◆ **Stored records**
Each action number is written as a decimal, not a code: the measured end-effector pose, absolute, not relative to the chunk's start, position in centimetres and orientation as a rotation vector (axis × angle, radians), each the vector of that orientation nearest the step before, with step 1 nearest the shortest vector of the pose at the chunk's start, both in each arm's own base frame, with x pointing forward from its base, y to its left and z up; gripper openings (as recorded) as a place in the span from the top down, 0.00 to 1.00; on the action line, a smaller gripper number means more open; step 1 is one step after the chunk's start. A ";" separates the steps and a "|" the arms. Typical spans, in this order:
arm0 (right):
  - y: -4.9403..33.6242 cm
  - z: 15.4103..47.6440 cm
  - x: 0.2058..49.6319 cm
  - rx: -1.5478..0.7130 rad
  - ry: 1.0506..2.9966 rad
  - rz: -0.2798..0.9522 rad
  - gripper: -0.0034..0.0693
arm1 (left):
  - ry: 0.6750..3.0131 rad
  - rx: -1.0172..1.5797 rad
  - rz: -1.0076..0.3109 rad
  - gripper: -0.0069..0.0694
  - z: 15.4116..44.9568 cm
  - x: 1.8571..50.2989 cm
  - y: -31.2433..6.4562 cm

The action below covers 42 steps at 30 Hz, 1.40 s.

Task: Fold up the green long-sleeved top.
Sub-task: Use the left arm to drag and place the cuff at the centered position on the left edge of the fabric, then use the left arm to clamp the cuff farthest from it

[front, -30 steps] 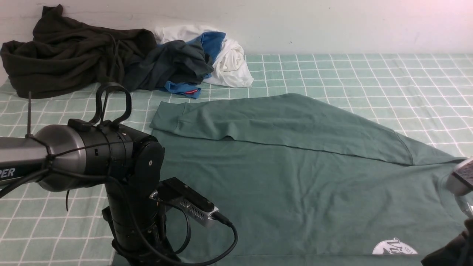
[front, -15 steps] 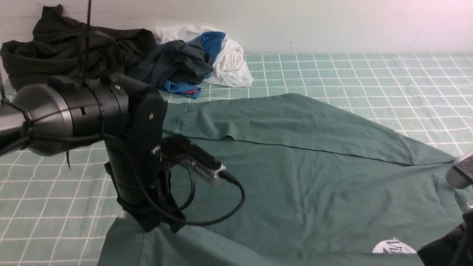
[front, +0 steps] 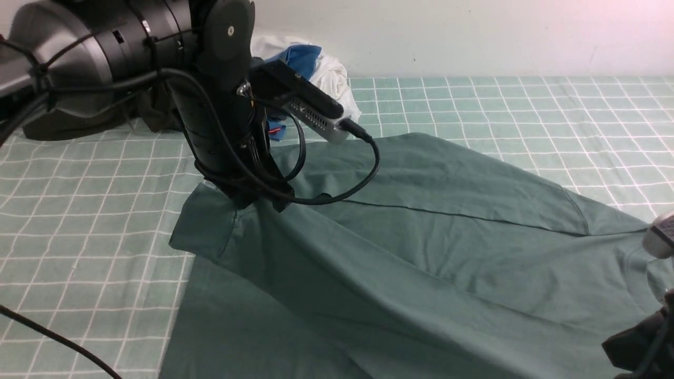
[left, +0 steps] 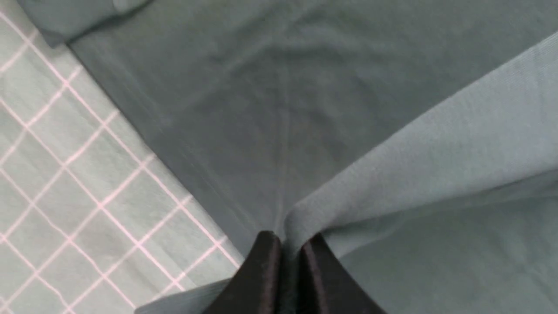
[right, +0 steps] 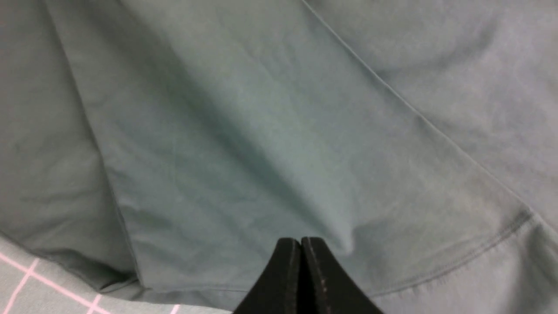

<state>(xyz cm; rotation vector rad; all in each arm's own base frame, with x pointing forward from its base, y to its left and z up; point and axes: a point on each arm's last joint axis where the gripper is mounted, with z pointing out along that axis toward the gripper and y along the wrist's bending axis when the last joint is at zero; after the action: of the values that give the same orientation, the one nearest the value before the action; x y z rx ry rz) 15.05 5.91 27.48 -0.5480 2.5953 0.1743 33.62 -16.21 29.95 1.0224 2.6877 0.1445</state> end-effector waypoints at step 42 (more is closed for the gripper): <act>6.8 28.6 22.1 -0.407 2.538 -0.010 0.97 | 2.735 0.195 -0.158 0.30 18.1 49.2 -6.7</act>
<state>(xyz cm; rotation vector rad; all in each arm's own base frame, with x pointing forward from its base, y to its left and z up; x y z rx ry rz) 22.08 6.79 28.64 -0.4067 2.5383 -0.0098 49.22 -6.68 18.13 0.1946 2.7353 -0.1583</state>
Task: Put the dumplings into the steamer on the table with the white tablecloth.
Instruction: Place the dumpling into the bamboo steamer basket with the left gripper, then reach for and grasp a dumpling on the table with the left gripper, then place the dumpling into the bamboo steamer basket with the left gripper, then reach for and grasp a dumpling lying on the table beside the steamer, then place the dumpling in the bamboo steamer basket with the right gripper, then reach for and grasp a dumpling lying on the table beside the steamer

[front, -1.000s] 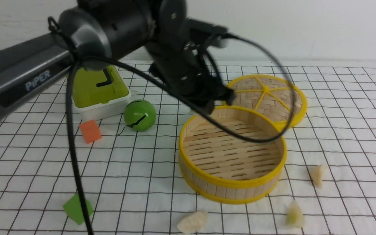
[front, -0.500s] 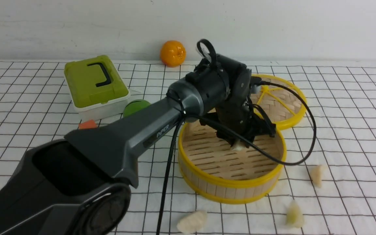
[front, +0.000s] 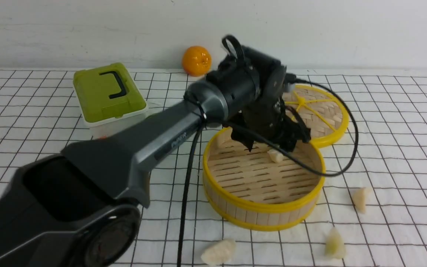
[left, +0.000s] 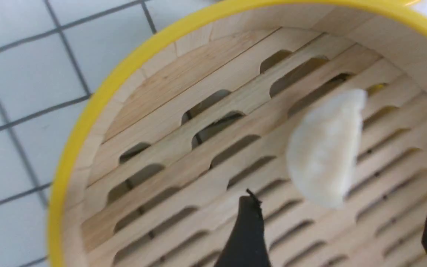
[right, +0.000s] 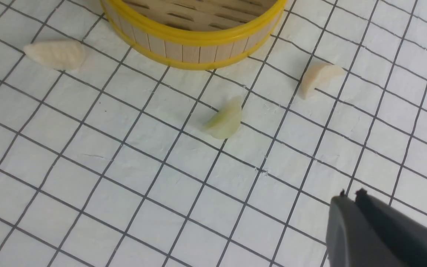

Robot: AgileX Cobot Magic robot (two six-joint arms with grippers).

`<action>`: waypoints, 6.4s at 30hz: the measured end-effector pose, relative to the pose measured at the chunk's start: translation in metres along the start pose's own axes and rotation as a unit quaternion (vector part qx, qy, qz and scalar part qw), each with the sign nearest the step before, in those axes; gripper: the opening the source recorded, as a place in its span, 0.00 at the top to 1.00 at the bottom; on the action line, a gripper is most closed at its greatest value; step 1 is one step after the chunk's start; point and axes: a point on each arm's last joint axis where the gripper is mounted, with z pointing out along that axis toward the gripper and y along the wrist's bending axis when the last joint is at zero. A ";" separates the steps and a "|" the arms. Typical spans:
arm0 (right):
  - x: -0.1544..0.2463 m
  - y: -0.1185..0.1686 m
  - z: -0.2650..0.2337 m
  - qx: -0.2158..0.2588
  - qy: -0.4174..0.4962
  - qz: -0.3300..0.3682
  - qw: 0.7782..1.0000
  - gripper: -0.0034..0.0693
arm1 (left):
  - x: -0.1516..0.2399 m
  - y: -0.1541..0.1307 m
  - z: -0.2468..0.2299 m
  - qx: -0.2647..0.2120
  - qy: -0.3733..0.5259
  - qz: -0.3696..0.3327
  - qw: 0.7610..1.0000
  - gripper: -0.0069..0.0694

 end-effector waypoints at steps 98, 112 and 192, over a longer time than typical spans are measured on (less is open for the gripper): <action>-0.029 -0.036 0.112 0.094 0.069 0.138 0.984 0.80 | 0.001 0.045 -0.164 -0.019 -0.070 0.052 0.996 0.56; -0.021 -0.077 0.221 0.051 0.094 0.251 0.962 0.46 | 0.123 0.075 -0.275 -0.002 -0.069 0.056 0.996 0.93; -0.001 0.014 0.194 0.062 0.130 0.174 0.974 0.27 | 0.319 0.128 -0.296 0.018 -0.216 0.015 0.976 0.93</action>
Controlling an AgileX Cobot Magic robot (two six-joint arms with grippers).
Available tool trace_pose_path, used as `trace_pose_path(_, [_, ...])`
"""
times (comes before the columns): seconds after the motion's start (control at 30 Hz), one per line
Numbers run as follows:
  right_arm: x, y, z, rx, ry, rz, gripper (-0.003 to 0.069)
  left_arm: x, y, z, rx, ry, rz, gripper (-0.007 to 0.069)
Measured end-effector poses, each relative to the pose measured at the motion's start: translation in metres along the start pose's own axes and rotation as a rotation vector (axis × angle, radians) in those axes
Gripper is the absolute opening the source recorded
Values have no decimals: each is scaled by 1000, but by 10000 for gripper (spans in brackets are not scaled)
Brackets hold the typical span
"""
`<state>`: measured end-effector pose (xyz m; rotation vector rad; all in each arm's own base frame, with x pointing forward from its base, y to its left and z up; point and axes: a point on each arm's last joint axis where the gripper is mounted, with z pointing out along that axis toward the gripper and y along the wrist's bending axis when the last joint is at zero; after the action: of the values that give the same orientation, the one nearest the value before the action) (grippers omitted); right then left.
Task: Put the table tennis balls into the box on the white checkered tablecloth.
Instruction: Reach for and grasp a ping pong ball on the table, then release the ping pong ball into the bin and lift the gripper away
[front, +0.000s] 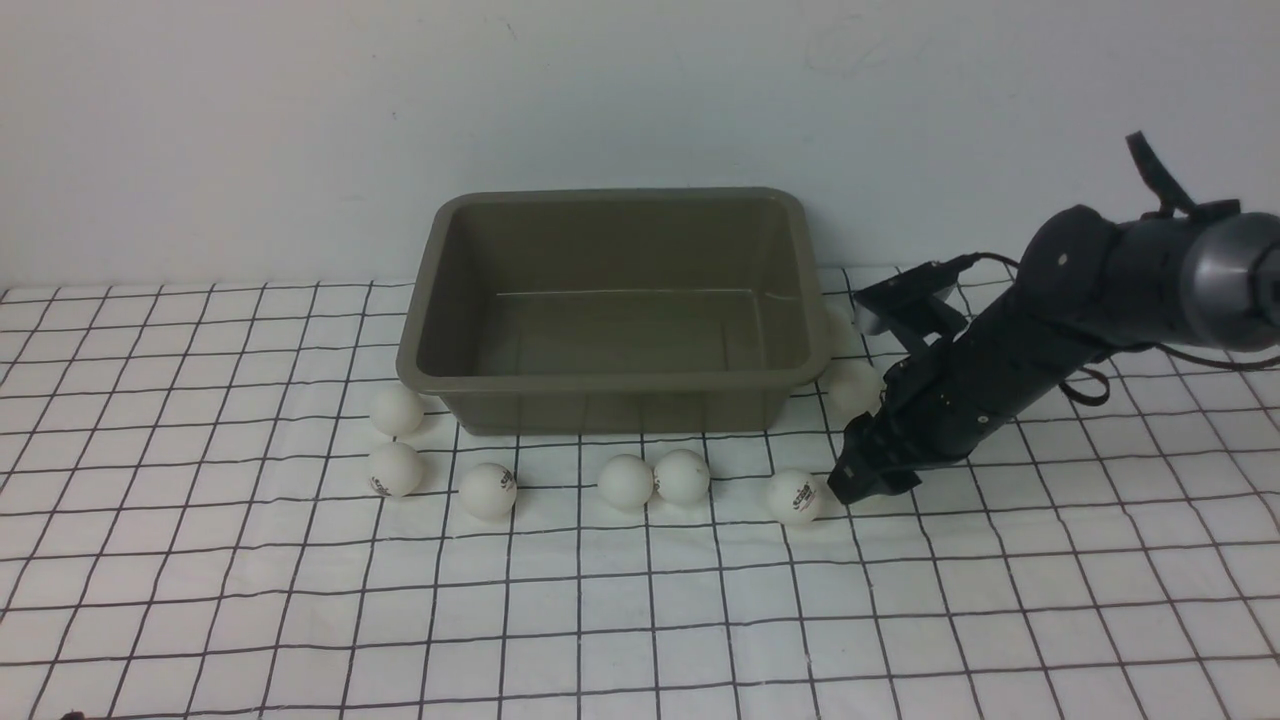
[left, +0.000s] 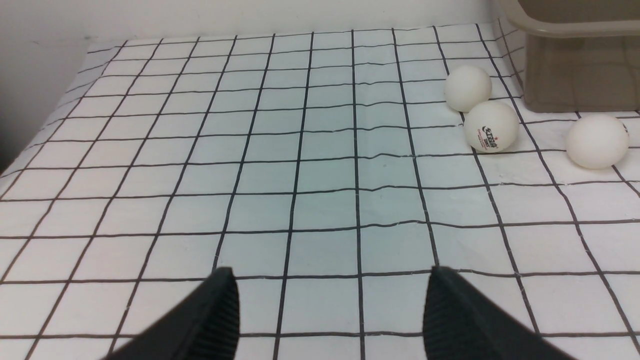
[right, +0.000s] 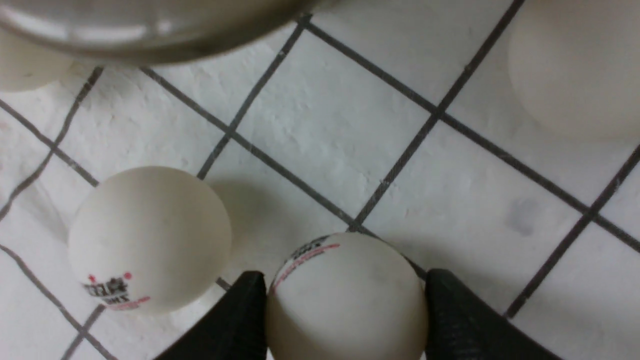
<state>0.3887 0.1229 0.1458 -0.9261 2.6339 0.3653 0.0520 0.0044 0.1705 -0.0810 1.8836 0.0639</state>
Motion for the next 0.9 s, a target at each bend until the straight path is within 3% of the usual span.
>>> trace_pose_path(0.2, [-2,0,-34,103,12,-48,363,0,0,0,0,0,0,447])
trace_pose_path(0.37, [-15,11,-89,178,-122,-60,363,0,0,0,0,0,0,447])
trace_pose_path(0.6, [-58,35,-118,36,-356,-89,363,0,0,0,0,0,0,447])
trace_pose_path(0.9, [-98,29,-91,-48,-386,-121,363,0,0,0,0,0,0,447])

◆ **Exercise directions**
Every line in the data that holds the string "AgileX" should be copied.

◆ **Answer to this task**
Robot: AgileX Cobot Magic robot (two six-joint arms with grippers).
Controlling an AgileX Cobot Magic robot (two six-joint arms with grippers).

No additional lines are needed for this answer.